There is also the problem of the rising cost of living and energy bills and the subsequent squeeze on consumer spending. Whilst e-commerce may have flourished during the pandemic, last month, Amazon predicted a slowdown in sales over Christmas which led to a nearly 20% drop in its shares. Similarly, there have been predictions of a drop in spending for Black Friday, with one study, conducted by Wunderman Thompson, forecasting consumers across the world to cut their spending by as much as 50%. While it remains to be seen how much consumer spending will be impacted, it is safe to say that any drop in the current rate of purchasing will undoubtedly have a knock-on effect on the logistics sector. Indeed, some of this is already being seen with some small valuation drops and increasing rents feeding higher yields.

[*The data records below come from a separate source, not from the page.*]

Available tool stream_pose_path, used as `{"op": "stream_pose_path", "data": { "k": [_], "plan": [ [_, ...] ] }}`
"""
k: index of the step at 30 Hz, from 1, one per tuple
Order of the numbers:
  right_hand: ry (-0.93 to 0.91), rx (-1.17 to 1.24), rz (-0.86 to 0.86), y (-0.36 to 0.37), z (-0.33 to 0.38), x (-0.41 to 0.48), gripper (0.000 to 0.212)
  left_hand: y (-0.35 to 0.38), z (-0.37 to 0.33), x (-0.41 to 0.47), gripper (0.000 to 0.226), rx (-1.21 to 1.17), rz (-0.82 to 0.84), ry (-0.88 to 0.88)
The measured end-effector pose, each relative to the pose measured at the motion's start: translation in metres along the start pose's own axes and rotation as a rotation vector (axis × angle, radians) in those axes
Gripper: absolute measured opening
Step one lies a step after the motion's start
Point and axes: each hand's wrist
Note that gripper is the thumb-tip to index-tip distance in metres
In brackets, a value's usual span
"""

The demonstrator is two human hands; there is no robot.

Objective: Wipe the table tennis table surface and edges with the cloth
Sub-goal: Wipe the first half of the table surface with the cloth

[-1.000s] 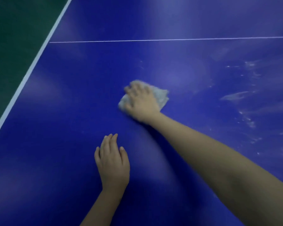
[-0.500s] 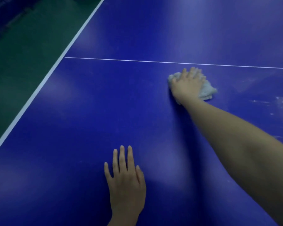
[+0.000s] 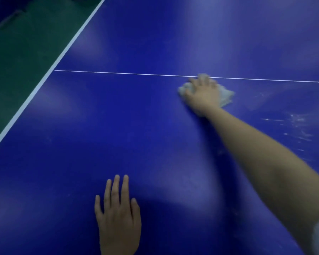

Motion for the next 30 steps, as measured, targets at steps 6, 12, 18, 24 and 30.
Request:
{"op": "stream_pose_path", "data": {
  "k": [6,12,18,24,30],
  "plan": [
    [0.715,0.146,0.081,0.003,-0.143,-0.127,0.055,0.000,-0.001,-0.005,0.060,-0.029,0.032,-0.005],
    [0.026,0.184,0.014,-0.005,0.003,-0.142,0.049,0.004,-0.001,-0.006,0.056,-0.031,0.035,-0.025],
    [-0.572,0.328,0.087,-0.007,0.099,-0.202,0.054,0.007,0.002,-0.005,0.049,-0.069,0.014,-0.045],
    [0.216,0.191,0.003,-0.012,-0.104,-0.212,0.049,0.007,0.000,-0.005,0.049,-0.090,0.013,-0.043],
    [0.470,0.167,0.077,-0.015,-0.122,-0.255,0.054,0.005,0.001,-0.004,0.051,-0.086,0.011,-0.044]
  ]
}}
Point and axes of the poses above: each hand's wrist, its own x-axis towards the middle knuckle, its own y-axis out of the palm, z = x × y, and after that the axes turned 14 degrees about -y, right-handed
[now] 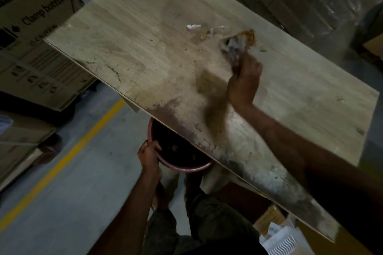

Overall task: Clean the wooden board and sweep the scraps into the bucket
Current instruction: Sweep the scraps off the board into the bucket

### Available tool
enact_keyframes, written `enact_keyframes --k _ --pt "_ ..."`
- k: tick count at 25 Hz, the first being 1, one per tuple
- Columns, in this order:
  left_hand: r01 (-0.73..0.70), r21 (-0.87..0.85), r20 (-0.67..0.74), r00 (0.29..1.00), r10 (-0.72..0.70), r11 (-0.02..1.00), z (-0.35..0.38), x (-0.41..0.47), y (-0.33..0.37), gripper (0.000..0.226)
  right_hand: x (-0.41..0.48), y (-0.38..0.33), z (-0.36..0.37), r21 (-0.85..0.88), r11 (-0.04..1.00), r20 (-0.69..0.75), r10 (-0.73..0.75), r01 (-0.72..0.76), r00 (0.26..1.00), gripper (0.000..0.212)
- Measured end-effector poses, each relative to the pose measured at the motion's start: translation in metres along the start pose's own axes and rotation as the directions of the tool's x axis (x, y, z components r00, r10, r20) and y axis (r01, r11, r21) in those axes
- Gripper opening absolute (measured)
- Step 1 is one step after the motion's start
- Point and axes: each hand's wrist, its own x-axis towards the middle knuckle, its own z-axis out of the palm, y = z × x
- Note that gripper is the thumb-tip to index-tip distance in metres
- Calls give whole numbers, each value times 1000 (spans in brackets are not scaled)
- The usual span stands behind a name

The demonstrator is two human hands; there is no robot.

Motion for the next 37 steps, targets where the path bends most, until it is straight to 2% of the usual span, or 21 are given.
enact_keyframes --k 1,3,6,8,9,11,16,20,25,29,32,37 --pt "-1 -4 -3 1000 1 1000 0 1 0 27 36 6 3 -68 998 -37 6 -8 999 49" --pt "2 -11 -4 1000 -2 1000 1 1 0 32 101 13 11 -220 973 6 71 -68 997 54" --pt "19 -36 -1 1000 -19 999 1 4 -2 30 177 45 29 -372 896 98 297 -242 950 61" --pt "21 -74 5 1000 -20 997 0 8 -1 28 198 71 36 -402 891 312 351 -213 883 68" --pt "19 -79 8 1000 -18 997 -2 10 -1 28 198 80 40 -388 905 430 346 -176 834 63" --pt "11 -63 12 1000 -10 998 -1 11 2 28 182 85 44 -338 929 518 317 -150 794 54" --pt "-11 -25 39 999 12 1000 4 5 16 45 89 36 44 -248 965 502 208 -90 840 39" --pt "-6 28 71 997 4 1000 -3 6 22 50 7 12 43 -159 987 435 86 -18 896 45" --pt "-20 39 72 997 18 999 -18 8 25 37 -68 -10 38 -208 977 448 44 56 893 46" --pt "-32 56 79 996 28 998 -26 9 25 40 -115 -24 31 -214 974 409 20 74 913 55" --pt "-22 65 68 998 17 998 -30 6 27 34 -151 -35 28 -223 968 424 -8 112 906 58" --pt "-10 113 61 998 3 994 -36 0 36 47 -201 -57 17 -130 980 491 -69 152 868 52"
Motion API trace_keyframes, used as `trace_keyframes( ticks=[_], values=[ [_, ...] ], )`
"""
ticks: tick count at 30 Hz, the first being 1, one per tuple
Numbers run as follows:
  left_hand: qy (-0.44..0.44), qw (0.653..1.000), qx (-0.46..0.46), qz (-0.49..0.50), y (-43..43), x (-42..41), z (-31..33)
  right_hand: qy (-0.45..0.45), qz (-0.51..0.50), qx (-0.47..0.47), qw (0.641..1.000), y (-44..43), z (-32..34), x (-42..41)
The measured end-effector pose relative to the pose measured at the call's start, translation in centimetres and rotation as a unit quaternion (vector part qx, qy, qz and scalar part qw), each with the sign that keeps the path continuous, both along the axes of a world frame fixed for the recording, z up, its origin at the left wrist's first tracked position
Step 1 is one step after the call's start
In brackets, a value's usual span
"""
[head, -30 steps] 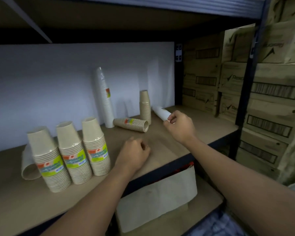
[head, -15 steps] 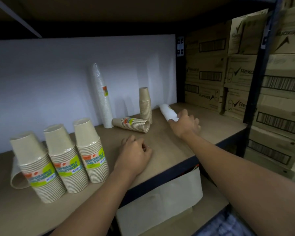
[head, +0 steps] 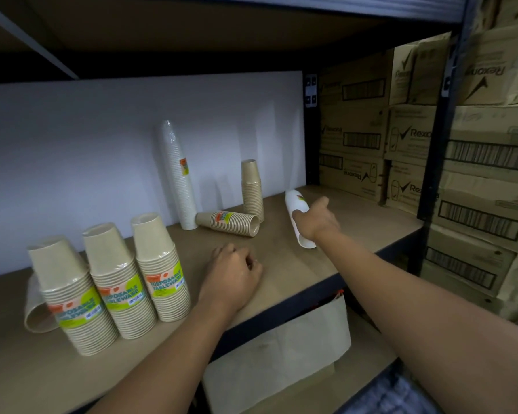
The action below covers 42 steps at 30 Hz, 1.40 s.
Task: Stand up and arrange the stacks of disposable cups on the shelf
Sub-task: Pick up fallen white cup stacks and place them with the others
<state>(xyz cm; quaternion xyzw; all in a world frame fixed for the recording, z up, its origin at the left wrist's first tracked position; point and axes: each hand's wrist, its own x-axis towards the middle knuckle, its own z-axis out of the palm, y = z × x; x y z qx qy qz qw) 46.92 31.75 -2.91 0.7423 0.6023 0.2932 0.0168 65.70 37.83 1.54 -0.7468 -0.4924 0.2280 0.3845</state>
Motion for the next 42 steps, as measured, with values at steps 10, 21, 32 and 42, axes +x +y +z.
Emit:
trace_keyframes(
  ticks=[10,21,32,42],
  values=[
    [0.002,1.000,0.020,-0.005,-4.2,0.2,2.5,0.199,0.036,0.118,0.972,-5.4,1.0,0.3],
    [-0.009,0.993,0.114,-0.011,-13.7,-4.2,7.4,0.275,0.111,0.114,0.948,-15.0,2.0,-5.3],
    [-0.003,0.982,0.161,0.100,-22.8,-15.9,9.3,0.256,0.259,0.202,0.909,-23.6,5.0,-16.6],
    [-0.030,0.959,0.119,0.254,-30.1,-29.0,6.8,0.197,0.396,0.192,0.876,-28.9,2.2,-30.2]
  ],
)
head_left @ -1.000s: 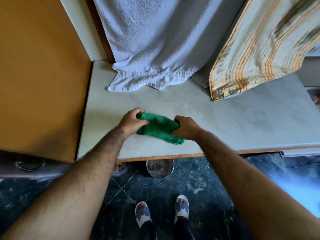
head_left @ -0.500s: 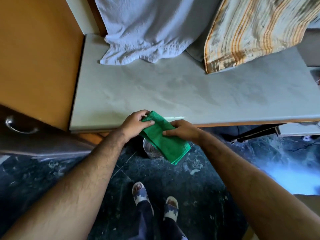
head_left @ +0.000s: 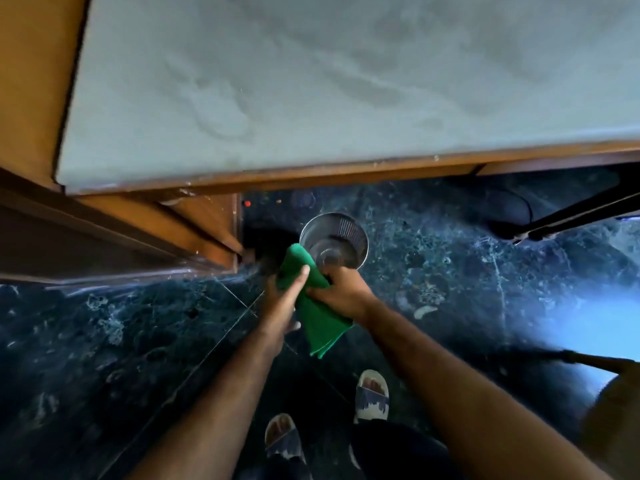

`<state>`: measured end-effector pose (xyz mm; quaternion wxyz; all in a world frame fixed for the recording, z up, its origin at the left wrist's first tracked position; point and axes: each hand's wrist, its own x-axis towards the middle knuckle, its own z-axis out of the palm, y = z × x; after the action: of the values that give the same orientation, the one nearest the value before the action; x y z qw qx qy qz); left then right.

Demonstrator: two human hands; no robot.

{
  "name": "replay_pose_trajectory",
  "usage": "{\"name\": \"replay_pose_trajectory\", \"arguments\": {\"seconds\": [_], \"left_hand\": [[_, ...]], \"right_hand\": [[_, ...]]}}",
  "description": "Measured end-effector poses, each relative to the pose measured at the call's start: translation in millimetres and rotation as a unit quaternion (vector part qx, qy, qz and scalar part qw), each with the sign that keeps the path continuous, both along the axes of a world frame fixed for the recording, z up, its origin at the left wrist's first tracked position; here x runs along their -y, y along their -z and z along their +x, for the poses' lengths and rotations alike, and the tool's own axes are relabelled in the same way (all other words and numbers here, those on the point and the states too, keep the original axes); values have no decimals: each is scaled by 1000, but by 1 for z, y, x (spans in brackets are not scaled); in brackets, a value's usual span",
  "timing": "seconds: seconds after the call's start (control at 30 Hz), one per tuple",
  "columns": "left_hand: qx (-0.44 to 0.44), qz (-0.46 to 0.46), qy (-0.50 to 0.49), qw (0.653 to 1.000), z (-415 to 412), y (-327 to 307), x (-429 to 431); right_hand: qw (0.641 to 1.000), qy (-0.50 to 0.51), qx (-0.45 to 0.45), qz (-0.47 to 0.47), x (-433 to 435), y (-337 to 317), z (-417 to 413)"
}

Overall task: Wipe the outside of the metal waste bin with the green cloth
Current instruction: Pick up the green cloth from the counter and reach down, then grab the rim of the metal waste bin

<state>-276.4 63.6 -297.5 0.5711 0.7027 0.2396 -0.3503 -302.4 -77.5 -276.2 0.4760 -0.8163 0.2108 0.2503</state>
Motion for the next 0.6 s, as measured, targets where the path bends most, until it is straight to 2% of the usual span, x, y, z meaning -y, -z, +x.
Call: {"name": "replay_pose_trajectory", "arguments": {"seconds": [0.1, 0.2, 0.3, 0.33, 0.37, 0.4, 0.43, 0.5, 0.53, 0.6], "left_hand": [[11, -3, -82, 997, 1, 70, 2], [-33, -59, -124, 990, 11, 126, -3], [-97, -152, -110, 977, 25, 171, -15], [-104, -186, -113, 970, 29, 188, -19], [-105, -198, -115, 968, 34, 201, -21], [-103, -188, -119, 969, 38, 212, -22], [-97, -172, -124, 972, 42, 223, -24], [-81, -166, -130, 974, 48, 242, -26], [-73, -173, -131, 973, 52, 251, -26], [-63, -181, -142, 971, 59, 267, -25]], "right_hand": [[1000, -5, 15, 13, -34, 58, 5], [999, -4, 19, 44, -49, 108, 13], [975, 9, -24, 219, -41, 153, 17], [970, 4, -16, 243, -36, 167, 17], [975, -4, 14, 224, -28, 179, 18], [986, -14, 59, 156, -17, 190, 20], [992, -33, 117, 37, -5, 204, 22], [954, -70, 208, -202, 21, 226, 24], [936, -92, 217, -262, 35, 236, 25], [919, -175, 153, -317, 54, 257, 25]]}}
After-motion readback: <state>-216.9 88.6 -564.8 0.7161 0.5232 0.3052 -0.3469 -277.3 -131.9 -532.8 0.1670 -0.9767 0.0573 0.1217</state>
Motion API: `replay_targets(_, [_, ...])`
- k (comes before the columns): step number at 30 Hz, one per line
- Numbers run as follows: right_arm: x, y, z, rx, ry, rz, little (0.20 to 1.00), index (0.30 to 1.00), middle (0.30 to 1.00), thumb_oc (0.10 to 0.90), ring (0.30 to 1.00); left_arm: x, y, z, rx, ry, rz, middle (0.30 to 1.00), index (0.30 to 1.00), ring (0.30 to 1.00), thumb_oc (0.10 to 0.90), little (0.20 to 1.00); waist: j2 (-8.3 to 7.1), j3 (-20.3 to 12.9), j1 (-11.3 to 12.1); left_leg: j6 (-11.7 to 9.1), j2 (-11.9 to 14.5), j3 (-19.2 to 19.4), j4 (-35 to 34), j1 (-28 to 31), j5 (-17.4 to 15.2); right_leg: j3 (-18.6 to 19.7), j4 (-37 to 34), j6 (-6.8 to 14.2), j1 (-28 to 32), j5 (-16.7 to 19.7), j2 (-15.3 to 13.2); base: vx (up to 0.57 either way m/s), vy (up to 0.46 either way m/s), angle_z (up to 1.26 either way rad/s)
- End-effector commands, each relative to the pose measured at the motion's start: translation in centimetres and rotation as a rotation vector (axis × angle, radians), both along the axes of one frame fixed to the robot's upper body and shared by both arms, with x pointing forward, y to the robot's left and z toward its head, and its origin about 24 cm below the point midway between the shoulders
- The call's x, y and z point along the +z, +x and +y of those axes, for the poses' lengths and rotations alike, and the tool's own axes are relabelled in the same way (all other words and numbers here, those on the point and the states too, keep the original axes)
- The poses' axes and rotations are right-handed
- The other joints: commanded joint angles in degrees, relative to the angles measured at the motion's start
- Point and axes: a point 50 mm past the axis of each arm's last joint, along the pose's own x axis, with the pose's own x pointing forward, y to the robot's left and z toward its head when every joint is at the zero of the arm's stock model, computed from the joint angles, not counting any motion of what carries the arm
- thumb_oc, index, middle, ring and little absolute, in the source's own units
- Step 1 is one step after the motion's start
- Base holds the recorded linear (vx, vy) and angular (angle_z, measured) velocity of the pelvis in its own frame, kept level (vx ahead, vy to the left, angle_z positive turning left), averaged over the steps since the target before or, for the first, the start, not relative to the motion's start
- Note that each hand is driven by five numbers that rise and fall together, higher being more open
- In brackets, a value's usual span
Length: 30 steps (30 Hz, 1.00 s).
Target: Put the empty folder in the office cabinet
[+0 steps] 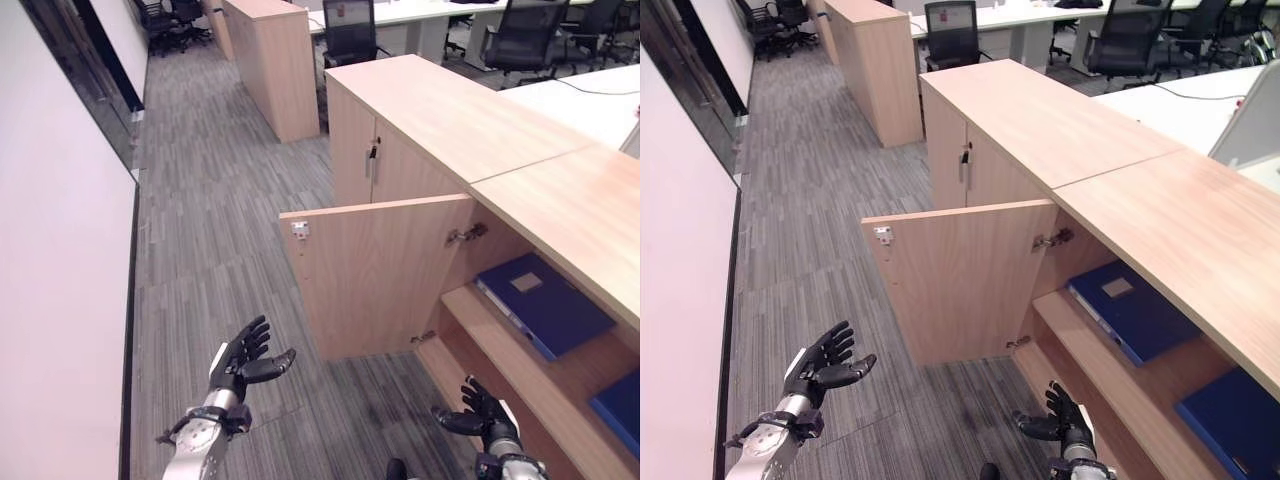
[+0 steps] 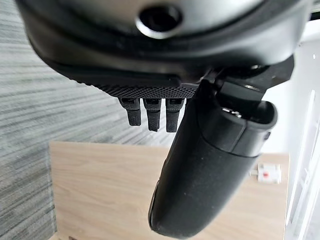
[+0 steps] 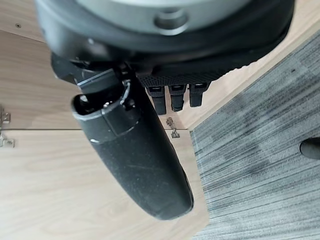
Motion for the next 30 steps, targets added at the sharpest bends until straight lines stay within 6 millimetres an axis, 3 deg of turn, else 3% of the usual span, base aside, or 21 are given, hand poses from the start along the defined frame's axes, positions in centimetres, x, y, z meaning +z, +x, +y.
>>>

Perhaps one of the greatest challenges facing logistics is the pressure to decarbonise their operations. Investors are becoming more and more concerned with ESG credentials, and as the EU strives to become net zero by 2050 there is also increased government pressure on companies to reach sustainability standards. Some companies are already taking significant steps in this direction. For example, WDP, a REIT, has long been investing in fitting its warehouses across Europe with solar panels, whilst SEGRO is using low carbon materials and renewable energy sources in their new developments to reduce their carbon footprint by 42% by 2030.
However, whilst decarbonising is undoubtedly a positive move in the long run, for smaller, less wealthy companies it will come at a significant cost that many will not be able to sustain. There is also the issue of planning, with many planners across Europe cracking down on warehouse developments to prevent the negative environmental impact of urban expansion. This is not a huge issue at present, because many listed companies have a reserve of pre-approved land that will see them to continue to speculatively develop over the next few years. Nonetheless, if demand continues to rise at the rate is currently growing, a shortage of land may become a serious hindrance to logistics companies, particularly those not fortunate enough to have pre-approved planning permission.
In conclusion, whilst logistics real estate is currently in a strong position thanks to the surge in demand for space across both the EU and the UK, we will have to wait and see what the next few months have in store with rising interest rates and a predicted impact on consumer spending. Rental growth should help logistics weather the storm of yield increases, whilst the pre-approved land banks that many listed companies are currently sitting on should mitigate against the shortage of space in the immediate future. The real challenge, however, will emerge over the course of the next decade when stricter ESG requirements will put logistics companies to the test and their ability to decarbonise will determine whether they sink or swim.